Private family practitioners in South Africa generate 45% of direct and indirect healthcare expenditure, often via inappropriate hospitalisation and surgery, even though they only account for six percent of medical scheme claims.

This is according to Barry Childs, joint CEO of Insight Actuaries and Consultants, who works intimately with the Independent Practitioners Association Foundation, IPAF, to manage healthcare quality and contain costs.

He was speaking alongside Dr Tony Behrman, CEO of IPAF, on the second day of the International Society for Quality in Healthcare, ISQua, conference in Cape Town on Monday (21 October). Together with IPAF Chairperson, Prof Morgan Chetty, the duo outlined how data and information from profiling primary care doctors is used to enhance quality and outcomes of care, plus manage costs.

While conceding that doctors were wary of profiling, Dr Behrman drew a strong distinction between forensic profiling done by funders and IPAF’s identifying variations to the peer norm in distinct areas and populations.

Side-stepping a duty of care

He said GPs tended to shift care to hospitals and specialists, either because they were too busy or because they felt insufficiently competent to manage a patient any further. IPAF identified this and attempted to mitigate lower quality /high-cost care on a quarterly basis by sending detailed peer-reviewed data feedback to its 5 500 members (nearly 69% of all registered GPs in the country).

Recent polls showed that the need for primary healthcare above secondary and tertiary healthcare was ‘massive,’ hence the strong public sector focus on this ahead of the full implementation of an NHI.

“We want to rehabilitate doctors on a voluntary basis by showing them the all-round benefits of improvement, on a solid scientific basis – and keep them in the network,” Dr Behrman said.

Barry Childs said he had seen some significant behaviour changes by doctors, even though most of these were incremental and evolved over time. A question he and his colleagues had to ask themselves was whether to evaluate IPAF members relative to other doctors, or according to some fixed benchmark, which created, “a bit of a moving target” and elicited uncertainty among doctors.

“The reason is that the system can move forward and everybody needs to pull in that (same) direction,” he added.

Doctors unaware of driving costs

By way of example, he cited a gynaecologist whose costs his organisation found were way higher than his peers when it came to Caesarean sections.

“He was using a particular type of expensive staple – and from then on we saved thousands of rands. You have to keep on at it – it takes persistence,” he stressed.

Dr Behrman said doctors were incentivised to perform better via tiered incentives, with those showing up in the top portion of the bell curve being more highly remunerated, providing greater value for providers, patients and funders.  

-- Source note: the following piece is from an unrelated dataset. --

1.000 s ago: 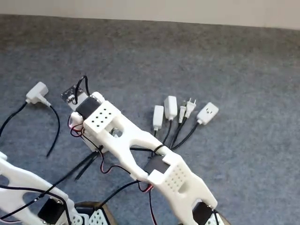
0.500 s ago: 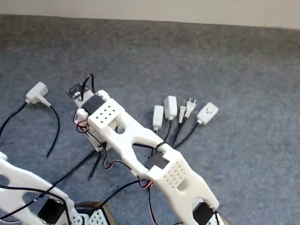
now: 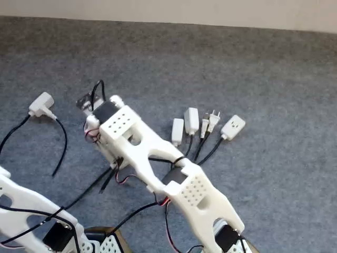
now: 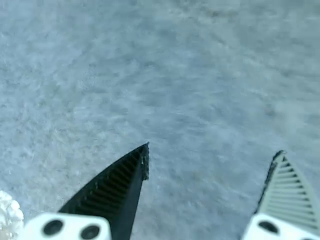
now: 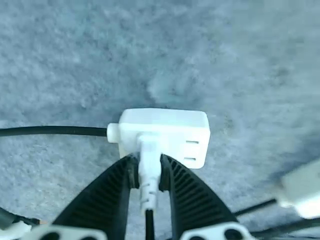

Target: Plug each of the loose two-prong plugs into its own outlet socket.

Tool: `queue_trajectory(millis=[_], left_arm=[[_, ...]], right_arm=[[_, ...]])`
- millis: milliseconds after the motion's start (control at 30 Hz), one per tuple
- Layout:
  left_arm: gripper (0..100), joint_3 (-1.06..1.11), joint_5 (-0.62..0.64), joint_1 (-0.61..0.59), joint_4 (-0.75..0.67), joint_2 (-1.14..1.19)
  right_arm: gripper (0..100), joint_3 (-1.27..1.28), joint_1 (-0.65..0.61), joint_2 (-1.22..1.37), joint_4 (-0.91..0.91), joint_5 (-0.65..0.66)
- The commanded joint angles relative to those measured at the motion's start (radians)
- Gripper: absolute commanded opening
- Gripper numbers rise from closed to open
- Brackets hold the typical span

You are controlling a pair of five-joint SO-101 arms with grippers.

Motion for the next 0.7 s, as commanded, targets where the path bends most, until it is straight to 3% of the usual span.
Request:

He added that aligning the clinical burden and challenges individual doctors faced with the available statistics was crucial. He cited rural and peri-urban doctors not enjoying access to the screening and monitoring devices that their urban-based colleagues did.

“They’re compromised for something they don’t have any control over. We have to see what their challenges are and why they’re not performing like their peers – and then adjust for this. We want to help them become more efficient and deliver a high quality of care within a cost framework a patient can afford,” he stressed.

Dr Behrman said both the Competition Commission and the Health Market Inquiry had lauded IPAF for its independent stance and contribution to improving quality, lower-cost healthcare.

“We’re an index foundation to which others should look for transparent behaviour,” he added.

Better care via support, not policing

Prof Chetty said the term peer review was eschewed in favour of ‘peer mentoring,’ to better reflect the guided support given by their peers and to de-emphasise the idea of a constant, highly critical eye being kept over them. In spite of this, Dr Behrman said, doctors’ behaviour improved ‘the moment they know they’re being monitored.”

Prof Chetty said reviews had to be ethical and scientifically sound with a best-evidence-supported approach. Trends observed and reported on included costs, overuse of antibiotics and/or compound analgesics, excessive laboratory and radiology use and increased referral for secondary and tertiary care. All evaluations were based on the appropriateness of clinical decisions. Health practitioners were informed, and this complemented with evidence-based literature that looked at similar International and national trends.

Addressing a question on patient-demand-driven use of antibiotics, Dr Behrman said doctors needed to stand their ground and provide more patient education that would result in better patient outcomes.

Prof Morgan strongly agreed, adding that, “the future is patient-centric. Patient have to be informed inside the management process, not outside. We have this failure of communication. Actually, that’s why the World Health Organisation, WHO, changed the terminology from patient-centric to people-centred. Healthcare must prevent a person from becoming a patient. We’re treating patients in a sick-care system not in a healthcare system,” he added.

He said that for far too long in South Africa, the emphasis had been on the funder and provider of care, and not on the patient.